* [What the exercise asks]
Search the records below for "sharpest" and copy every line it turns up in.

[Collected data entries]
######
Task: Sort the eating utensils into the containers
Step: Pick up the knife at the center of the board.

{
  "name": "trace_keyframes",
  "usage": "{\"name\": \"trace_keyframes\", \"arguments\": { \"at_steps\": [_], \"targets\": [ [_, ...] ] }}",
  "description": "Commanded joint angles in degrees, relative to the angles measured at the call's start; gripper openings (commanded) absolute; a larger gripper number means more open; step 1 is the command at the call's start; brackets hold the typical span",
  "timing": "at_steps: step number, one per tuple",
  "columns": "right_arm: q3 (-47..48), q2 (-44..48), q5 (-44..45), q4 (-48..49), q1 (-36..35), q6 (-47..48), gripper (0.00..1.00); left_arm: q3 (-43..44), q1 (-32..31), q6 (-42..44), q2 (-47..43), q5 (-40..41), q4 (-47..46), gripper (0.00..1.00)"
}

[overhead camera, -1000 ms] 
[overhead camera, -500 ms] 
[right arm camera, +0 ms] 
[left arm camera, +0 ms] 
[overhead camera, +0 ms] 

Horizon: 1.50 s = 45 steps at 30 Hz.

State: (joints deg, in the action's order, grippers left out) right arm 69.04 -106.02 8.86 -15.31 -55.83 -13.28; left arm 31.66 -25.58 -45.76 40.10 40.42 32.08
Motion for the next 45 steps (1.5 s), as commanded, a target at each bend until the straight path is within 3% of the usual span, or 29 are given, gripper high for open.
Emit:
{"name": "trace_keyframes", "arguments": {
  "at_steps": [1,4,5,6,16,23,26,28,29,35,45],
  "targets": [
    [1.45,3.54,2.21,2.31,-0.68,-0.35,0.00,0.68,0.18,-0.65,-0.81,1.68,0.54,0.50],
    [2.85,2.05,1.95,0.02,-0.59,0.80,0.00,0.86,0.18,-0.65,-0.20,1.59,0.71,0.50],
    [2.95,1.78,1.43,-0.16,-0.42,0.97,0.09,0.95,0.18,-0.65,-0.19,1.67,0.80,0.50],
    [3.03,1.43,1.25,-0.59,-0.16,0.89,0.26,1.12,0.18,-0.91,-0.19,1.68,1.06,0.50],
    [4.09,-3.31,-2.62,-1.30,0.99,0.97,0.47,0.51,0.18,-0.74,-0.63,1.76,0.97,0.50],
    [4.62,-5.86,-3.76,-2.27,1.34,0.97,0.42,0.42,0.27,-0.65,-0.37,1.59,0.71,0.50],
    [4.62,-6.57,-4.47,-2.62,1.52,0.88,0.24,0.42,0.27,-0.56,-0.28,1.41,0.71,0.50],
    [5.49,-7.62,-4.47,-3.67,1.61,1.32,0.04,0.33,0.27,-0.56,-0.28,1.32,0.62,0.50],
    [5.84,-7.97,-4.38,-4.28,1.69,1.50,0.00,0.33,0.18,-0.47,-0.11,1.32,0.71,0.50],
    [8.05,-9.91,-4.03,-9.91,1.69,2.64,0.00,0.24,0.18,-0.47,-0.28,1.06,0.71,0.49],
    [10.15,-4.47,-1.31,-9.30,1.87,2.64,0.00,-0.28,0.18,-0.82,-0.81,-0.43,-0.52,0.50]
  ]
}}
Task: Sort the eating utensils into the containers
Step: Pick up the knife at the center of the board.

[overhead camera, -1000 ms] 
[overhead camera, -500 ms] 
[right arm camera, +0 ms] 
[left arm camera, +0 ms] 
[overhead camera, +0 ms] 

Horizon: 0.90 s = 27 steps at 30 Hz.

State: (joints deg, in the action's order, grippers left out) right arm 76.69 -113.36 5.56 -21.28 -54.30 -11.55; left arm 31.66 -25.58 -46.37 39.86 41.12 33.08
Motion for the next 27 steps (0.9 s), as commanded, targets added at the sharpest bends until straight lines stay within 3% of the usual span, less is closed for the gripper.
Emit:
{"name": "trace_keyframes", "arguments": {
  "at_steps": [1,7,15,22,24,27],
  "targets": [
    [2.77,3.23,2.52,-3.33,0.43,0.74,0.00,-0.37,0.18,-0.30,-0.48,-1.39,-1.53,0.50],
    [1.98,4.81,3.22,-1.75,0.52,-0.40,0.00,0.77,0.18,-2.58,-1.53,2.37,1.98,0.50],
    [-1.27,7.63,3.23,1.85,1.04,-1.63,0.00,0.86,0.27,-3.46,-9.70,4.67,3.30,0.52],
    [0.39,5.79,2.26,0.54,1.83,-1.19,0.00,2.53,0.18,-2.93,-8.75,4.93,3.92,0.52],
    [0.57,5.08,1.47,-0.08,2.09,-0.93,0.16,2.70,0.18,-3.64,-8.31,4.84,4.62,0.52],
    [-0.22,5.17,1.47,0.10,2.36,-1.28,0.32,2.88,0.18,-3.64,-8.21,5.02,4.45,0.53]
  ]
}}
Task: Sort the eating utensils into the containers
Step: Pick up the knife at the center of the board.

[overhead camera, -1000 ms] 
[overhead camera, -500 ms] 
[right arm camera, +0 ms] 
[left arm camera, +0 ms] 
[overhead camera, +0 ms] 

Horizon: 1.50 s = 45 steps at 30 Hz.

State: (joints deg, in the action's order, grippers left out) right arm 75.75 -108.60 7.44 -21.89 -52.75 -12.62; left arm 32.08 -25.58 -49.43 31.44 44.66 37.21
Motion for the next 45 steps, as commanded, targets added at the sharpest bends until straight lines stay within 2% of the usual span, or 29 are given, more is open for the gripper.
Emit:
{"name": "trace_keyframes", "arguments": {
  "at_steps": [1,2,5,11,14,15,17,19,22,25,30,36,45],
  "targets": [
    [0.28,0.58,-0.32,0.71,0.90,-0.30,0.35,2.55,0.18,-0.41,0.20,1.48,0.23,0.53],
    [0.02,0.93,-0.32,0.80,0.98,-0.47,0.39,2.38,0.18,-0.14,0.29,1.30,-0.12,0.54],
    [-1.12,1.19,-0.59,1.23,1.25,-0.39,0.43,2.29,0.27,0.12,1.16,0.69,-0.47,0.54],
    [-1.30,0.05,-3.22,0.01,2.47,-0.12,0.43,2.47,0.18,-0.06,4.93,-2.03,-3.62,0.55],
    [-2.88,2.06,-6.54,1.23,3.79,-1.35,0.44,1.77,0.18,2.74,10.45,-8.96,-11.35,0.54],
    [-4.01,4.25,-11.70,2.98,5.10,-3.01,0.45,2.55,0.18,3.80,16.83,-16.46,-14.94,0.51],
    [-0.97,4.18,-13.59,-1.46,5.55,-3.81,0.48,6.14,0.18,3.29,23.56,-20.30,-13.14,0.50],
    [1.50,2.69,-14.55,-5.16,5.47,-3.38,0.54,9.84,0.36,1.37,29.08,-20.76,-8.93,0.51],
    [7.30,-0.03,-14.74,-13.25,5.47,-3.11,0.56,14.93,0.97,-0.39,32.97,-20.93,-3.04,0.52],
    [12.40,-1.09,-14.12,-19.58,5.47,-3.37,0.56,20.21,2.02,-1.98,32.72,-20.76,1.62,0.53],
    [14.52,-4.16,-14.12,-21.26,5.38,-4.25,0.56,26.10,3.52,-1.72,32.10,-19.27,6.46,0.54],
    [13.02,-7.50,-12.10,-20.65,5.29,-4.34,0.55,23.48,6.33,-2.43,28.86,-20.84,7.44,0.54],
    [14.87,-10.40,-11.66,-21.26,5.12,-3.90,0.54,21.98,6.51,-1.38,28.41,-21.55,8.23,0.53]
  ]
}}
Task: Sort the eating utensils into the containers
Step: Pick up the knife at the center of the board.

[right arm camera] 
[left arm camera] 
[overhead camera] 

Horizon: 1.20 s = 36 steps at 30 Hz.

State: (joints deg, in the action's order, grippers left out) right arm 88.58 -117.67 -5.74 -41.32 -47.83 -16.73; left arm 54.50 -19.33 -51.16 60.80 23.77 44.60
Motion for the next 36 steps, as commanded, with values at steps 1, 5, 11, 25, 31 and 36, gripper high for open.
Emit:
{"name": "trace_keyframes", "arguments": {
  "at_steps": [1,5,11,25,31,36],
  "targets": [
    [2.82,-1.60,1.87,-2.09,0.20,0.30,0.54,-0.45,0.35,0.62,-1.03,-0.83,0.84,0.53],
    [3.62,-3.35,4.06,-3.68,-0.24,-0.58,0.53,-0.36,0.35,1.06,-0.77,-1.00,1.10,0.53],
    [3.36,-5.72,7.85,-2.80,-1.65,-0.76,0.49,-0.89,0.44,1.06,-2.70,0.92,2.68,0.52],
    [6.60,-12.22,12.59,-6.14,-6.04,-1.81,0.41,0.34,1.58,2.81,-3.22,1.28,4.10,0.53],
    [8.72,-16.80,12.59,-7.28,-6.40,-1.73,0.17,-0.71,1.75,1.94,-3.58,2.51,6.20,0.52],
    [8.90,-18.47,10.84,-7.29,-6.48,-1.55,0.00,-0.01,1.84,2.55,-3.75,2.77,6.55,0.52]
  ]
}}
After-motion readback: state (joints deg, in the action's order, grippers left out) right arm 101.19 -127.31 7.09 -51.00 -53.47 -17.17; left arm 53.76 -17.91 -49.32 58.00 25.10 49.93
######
* [Reply]
Motion for the next 27 steps (0.9 s), as commanded, targets added at the sharpest bends until straight lines stay within 3% of the usual span, less is closed for the gripper.
Motion for the next 45 steps, as commanded, targets added at the sharpest bends until straight lines stay within 2% of the usual span, or 29 are given, more is open for the gripper.

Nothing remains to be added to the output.